WHAT TO PRODUCE :: Using the entries that follow, report how many lines contain the word "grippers". Only the number is wanted.

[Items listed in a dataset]

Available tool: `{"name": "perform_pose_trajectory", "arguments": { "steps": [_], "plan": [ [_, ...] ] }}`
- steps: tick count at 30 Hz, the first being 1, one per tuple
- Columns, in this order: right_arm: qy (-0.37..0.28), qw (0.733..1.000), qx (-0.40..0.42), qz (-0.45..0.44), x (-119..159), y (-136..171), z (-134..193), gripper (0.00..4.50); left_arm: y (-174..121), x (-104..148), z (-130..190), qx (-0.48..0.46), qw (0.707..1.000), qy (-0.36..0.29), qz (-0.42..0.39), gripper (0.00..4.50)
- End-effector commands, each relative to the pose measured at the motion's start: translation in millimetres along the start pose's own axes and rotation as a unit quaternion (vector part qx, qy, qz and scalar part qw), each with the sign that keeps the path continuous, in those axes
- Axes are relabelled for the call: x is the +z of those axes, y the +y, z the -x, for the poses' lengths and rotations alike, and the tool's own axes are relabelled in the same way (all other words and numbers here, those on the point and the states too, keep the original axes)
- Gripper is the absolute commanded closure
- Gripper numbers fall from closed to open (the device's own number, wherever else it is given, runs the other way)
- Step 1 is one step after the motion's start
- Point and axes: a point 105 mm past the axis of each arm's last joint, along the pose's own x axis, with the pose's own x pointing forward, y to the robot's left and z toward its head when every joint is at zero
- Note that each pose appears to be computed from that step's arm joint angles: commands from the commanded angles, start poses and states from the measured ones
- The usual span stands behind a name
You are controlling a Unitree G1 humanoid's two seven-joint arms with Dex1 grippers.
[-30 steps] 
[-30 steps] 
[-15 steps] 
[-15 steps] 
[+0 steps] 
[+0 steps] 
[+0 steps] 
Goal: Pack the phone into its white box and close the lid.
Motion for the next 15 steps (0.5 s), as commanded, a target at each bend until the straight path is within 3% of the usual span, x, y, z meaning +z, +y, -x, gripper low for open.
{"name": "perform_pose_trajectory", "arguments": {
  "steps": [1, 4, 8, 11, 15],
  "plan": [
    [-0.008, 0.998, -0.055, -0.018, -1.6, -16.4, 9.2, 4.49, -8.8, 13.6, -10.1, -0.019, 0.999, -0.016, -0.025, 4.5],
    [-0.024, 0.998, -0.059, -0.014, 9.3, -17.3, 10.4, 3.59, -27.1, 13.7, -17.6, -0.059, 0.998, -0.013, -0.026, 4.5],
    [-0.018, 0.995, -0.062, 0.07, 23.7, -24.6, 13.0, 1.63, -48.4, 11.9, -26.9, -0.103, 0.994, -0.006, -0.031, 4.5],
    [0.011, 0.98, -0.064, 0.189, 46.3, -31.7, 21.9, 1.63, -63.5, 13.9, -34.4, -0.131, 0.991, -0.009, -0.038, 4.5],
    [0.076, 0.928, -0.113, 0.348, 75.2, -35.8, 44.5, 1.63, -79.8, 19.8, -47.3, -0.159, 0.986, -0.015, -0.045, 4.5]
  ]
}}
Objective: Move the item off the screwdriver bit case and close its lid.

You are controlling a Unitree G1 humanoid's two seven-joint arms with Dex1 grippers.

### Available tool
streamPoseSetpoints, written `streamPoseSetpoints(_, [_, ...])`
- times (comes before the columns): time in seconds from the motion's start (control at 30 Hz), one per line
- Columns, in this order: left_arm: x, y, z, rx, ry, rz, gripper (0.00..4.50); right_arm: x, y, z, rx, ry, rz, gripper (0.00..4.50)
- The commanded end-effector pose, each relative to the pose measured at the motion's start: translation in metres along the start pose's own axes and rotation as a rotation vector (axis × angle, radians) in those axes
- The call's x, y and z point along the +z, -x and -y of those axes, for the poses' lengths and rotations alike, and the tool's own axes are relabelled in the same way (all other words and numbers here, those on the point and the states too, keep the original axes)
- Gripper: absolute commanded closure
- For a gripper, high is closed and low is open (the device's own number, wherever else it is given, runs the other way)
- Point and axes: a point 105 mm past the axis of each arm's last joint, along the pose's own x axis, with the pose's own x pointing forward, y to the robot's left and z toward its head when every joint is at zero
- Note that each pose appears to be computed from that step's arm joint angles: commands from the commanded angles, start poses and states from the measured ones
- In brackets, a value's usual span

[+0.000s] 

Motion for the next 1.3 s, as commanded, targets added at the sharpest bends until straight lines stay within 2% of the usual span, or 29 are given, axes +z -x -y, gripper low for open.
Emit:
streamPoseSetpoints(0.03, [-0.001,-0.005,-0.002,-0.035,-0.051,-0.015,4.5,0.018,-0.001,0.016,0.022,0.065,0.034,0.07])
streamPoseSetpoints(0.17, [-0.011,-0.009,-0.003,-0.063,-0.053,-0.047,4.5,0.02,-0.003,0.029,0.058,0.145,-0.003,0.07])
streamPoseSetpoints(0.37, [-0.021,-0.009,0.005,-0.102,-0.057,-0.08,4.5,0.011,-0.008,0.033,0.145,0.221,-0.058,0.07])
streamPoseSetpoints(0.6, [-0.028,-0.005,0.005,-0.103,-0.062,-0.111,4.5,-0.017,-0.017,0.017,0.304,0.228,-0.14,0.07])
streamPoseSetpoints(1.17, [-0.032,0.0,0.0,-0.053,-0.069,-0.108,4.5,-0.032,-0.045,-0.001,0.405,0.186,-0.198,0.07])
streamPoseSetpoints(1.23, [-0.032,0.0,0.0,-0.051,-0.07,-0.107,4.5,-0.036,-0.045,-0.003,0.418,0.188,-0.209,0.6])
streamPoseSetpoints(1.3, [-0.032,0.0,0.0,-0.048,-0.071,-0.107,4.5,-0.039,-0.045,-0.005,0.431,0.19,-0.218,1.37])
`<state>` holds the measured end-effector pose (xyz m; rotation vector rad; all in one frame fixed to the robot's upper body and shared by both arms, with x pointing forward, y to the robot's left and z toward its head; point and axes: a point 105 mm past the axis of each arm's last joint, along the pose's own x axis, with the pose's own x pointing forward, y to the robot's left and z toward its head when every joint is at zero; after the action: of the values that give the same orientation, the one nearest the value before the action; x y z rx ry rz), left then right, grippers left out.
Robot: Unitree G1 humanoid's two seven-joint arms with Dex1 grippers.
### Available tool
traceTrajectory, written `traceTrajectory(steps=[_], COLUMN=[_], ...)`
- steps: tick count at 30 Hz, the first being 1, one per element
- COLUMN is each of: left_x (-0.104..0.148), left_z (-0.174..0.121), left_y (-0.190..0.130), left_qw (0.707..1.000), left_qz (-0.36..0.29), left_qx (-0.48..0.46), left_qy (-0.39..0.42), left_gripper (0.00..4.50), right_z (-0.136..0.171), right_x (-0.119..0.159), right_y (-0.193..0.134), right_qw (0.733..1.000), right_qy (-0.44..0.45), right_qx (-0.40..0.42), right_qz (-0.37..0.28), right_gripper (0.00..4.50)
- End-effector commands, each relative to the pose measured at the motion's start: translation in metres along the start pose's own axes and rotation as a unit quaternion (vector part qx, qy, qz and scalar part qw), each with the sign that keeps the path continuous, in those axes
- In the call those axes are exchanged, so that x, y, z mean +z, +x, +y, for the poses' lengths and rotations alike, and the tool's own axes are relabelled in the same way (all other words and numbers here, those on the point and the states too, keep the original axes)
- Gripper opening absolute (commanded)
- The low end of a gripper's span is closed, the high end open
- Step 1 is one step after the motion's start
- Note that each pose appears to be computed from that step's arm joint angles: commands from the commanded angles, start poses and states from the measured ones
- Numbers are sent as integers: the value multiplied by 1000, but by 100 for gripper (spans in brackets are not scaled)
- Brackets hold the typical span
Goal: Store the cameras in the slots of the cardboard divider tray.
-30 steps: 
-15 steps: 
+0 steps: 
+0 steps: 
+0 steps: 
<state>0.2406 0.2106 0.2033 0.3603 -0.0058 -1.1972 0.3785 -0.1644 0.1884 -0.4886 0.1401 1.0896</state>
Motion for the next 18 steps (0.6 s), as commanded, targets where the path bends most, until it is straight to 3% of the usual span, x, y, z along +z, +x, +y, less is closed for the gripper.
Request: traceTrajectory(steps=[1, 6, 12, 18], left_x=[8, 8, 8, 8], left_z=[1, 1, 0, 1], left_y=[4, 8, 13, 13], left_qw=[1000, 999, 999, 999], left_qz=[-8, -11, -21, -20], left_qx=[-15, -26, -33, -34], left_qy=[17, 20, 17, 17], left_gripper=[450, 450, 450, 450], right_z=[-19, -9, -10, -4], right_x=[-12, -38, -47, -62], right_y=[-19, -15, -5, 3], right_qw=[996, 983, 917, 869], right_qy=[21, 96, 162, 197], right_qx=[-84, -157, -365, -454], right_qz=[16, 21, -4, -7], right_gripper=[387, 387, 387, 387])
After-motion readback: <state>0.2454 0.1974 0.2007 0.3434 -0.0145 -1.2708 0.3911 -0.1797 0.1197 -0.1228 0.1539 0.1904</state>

ANSWER TO THIS EXERCISE :: 4